**Requirement:**
Write out word for word the lines from the one holding "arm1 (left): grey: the" through the end of the data, and only those lines. Pictures stay out.

**Extracted data entries:**
^^^^^^^^
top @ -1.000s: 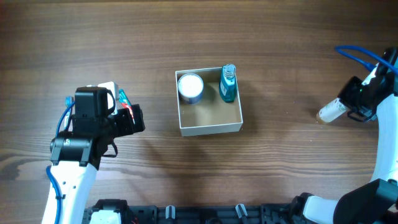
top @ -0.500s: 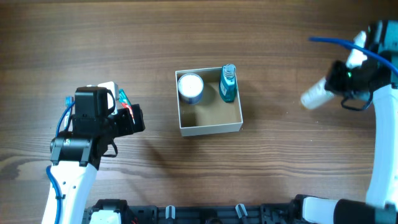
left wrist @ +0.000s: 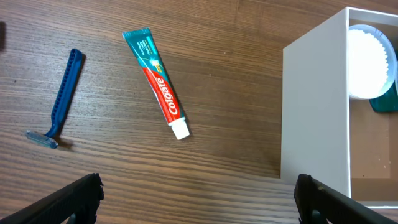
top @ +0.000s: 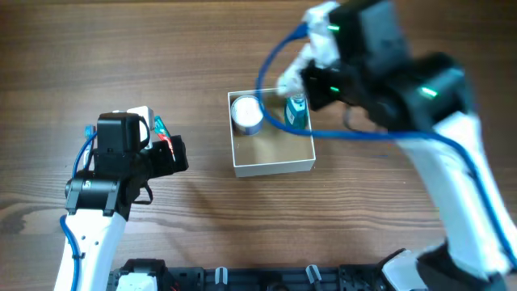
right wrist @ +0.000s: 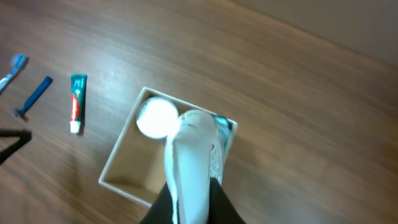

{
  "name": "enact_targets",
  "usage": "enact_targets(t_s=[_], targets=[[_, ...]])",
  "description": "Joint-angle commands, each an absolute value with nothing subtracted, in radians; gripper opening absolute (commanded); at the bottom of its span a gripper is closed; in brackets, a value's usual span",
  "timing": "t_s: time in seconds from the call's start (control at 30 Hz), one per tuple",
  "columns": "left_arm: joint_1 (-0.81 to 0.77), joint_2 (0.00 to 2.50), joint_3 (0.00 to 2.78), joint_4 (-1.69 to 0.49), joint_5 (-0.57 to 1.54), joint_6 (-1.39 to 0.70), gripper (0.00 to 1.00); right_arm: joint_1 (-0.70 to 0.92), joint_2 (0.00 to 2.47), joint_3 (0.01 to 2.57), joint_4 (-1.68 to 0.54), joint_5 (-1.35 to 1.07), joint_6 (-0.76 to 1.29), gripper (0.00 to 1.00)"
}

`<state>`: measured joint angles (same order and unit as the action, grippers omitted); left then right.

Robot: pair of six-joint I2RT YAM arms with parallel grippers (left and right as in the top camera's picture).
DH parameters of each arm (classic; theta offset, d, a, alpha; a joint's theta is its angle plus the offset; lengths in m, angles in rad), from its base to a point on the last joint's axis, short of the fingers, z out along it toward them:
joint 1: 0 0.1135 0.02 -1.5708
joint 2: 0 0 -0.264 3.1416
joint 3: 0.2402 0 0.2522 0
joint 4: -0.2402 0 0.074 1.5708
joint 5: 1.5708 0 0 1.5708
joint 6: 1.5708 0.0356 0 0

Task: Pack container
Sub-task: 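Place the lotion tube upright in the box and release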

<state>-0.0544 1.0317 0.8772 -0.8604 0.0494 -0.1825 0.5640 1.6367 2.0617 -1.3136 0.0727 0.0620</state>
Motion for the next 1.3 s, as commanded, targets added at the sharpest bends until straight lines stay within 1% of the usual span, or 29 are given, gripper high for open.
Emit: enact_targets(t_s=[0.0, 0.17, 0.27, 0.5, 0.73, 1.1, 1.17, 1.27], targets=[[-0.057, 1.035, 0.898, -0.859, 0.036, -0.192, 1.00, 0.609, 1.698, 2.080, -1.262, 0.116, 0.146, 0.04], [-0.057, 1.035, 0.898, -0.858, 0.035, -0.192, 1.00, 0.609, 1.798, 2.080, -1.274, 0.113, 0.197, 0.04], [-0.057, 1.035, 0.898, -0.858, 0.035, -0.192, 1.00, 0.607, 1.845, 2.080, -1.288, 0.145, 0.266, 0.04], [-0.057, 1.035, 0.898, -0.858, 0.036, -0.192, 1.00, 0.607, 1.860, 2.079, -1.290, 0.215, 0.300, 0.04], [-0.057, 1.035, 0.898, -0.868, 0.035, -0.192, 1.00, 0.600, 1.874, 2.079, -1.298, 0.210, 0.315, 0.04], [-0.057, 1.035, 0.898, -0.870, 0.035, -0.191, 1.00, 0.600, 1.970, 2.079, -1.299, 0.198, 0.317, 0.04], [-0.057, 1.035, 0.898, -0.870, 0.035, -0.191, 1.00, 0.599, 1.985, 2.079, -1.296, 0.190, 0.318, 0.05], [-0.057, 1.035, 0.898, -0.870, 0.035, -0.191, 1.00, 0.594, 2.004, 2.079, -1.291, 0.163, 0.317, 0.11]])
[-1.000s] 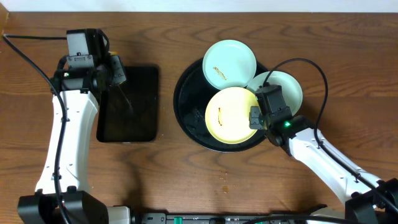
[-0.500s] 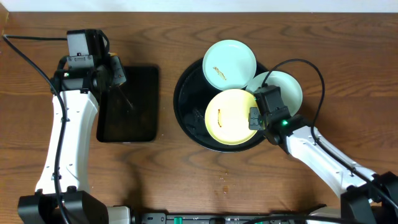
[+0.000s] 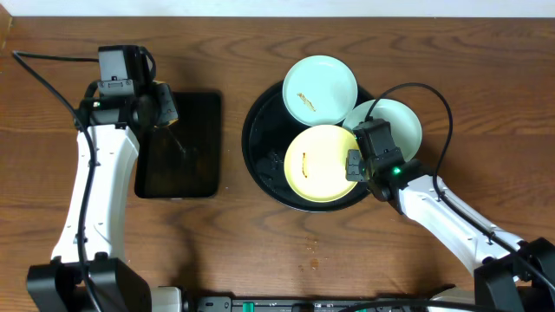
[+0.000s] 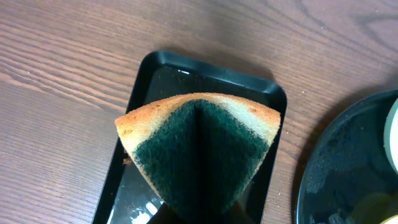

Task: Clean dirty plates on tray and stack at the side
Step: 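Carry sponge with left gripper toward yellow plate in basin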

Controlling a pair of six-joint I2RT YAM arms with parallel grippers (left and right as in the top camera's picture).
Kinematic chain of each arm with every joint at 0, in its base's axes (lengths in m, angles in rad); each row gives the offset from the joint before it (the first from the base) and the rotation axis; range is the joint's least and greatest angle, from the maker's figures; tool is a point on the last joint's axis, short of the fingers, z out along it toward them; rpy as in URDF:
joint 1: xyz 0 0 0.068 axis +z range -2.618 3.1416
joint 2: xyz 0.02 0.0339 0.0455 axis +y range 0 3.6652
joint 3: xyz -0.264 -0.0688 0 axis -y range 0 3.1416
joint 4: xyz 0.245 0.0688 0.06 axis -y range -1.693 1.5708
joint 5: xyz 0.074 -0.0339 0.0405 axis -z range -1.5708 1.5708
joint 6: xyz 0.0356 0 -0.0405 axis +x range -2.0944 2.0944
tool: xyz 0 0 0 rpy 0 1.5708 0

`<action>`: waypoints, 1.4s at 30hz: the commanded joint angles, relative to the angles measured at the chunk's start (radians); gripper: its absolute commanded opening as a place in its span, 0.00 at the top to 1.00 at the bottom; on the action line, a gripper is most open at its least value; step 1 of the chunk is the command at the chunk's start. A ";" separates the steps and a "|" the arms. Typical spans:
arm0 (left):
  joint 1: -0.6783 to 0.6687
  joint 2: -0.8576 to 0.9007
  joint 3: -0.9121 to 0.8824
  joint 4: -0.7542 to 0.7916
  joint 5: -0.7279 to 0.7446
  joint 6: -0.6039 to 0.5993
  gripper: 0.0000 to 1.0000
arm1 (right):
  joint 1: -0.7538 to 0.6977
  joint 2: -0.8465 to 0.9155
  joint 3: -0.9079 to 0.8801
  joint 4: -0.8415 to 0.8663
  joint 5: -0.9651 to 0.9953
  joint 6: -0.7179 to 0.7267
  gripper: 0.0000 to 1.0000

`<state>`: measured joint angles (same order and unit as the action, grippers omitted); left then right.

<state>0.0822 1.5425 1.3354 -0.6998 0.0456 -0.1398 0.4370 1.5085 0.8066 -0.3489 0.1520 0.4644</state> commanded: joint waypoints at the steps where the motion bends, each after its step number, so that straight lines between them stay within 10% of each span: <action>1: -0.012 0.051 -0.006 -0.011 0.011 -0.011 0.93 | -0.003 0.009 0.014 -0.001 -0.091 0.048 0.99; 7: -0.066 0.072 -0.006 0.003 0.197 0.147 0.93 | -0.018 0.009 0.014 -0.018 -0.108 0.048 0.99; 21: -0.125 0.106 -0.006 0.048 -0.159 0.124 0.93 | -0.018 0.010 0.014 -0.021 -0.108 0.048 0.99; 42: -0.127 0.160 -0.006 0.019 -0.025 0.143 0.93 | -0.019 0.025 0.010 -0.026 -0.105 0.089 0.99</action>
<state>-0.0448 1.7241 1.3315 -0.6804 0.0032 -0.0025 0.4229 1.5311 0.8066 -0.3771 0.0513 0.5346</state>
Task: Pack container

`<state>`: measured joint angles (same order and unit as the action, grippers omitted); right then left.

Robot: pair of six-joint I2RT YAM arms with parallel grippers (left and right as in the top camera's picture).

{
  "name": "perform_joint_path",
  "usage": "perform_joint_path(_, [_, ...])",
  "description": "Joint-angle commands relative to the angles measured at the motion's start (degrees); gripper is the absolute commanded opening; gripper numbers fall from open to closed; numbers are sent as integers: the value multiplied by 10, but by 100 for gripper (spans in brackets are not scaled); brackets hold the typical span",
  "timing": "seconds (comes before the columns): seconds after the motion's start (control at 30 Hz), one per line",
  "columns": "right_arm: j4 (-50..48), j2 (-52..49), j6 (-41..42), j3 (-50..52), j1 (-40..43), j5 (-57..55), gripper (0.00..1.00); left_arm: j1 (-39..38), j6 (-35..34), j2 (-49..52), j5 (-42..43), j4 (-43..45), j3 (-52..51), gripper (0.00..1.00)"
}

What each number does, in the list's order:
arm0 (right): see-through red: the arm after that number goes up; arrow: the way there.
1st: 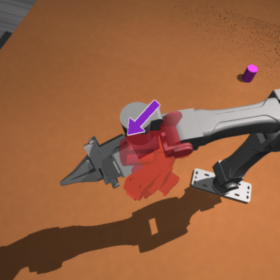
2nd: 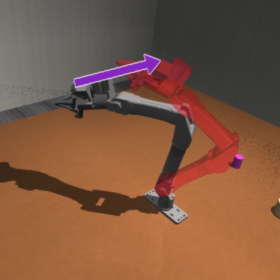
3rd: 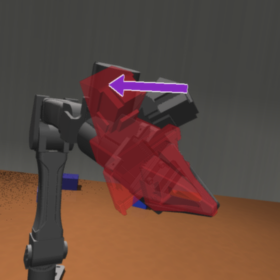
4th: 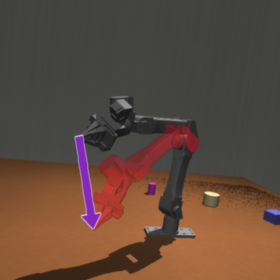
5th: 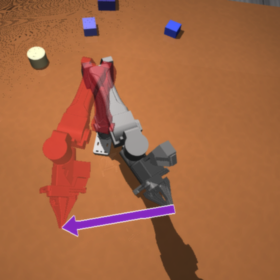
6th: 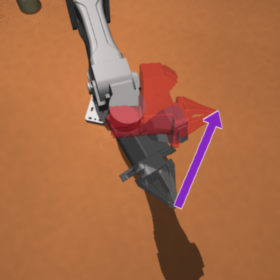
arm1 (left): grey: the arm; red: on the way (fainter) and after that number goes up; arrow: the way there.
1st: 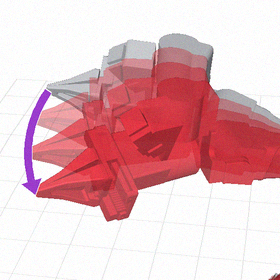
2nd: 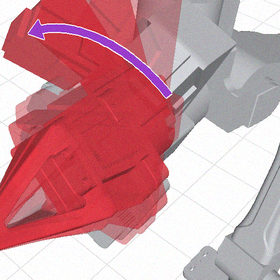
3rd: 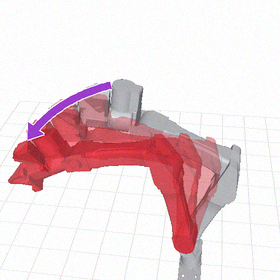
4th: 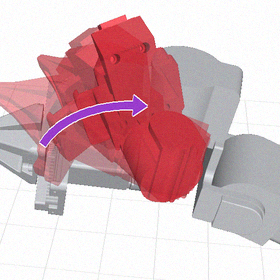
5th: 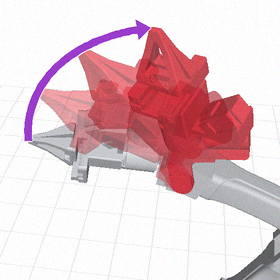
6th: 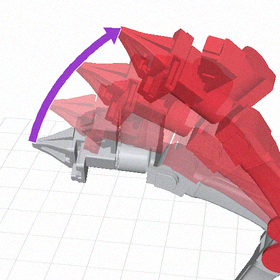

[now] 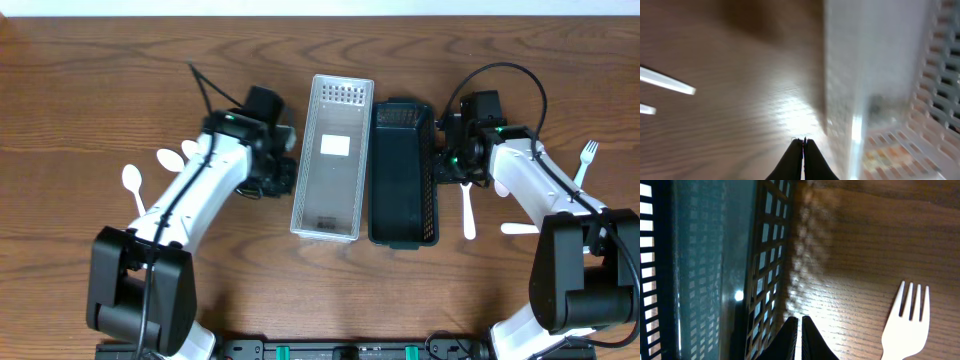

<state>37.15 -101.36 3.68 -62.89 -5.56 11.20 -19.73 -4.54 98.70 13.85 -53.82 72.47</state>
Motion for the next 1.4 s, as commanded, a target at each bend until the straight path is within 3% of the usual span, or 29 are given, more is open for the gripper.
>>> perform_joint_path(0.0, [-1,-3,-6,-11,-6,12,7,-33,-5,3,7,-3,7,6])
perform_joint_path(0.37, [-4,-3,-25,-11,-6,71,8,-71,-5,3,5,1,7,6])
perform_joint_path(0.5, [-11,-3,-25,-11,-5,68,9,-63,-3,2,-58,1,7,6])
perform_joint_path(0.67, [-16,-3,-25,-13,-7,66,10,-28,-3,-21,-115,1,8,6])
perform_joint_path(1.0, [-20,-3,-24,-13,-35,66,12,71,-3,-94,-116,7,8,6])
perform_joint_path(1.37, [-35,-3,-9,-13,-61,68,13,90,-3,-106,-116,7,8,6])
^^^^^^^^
**Answer below:**
arm1 (left): grey: the arm; red: on the way (fainter) and after that number goes up; arrow: the way there.
1st: 
2nd: 
3rd: 
4th: 
5th: 
6th: 

[now] 

<state>37.15 -101.36 3.68 -62.89 -5.56 11.20 -19.73 -4.54 98.70 13.85 -53.82 72.47</state>
Motion for the next 1.4 s, as commanded, a target at each bend until the straight path is within 3% of the usual span, or 29 are given, more is open for the gripper.
>>> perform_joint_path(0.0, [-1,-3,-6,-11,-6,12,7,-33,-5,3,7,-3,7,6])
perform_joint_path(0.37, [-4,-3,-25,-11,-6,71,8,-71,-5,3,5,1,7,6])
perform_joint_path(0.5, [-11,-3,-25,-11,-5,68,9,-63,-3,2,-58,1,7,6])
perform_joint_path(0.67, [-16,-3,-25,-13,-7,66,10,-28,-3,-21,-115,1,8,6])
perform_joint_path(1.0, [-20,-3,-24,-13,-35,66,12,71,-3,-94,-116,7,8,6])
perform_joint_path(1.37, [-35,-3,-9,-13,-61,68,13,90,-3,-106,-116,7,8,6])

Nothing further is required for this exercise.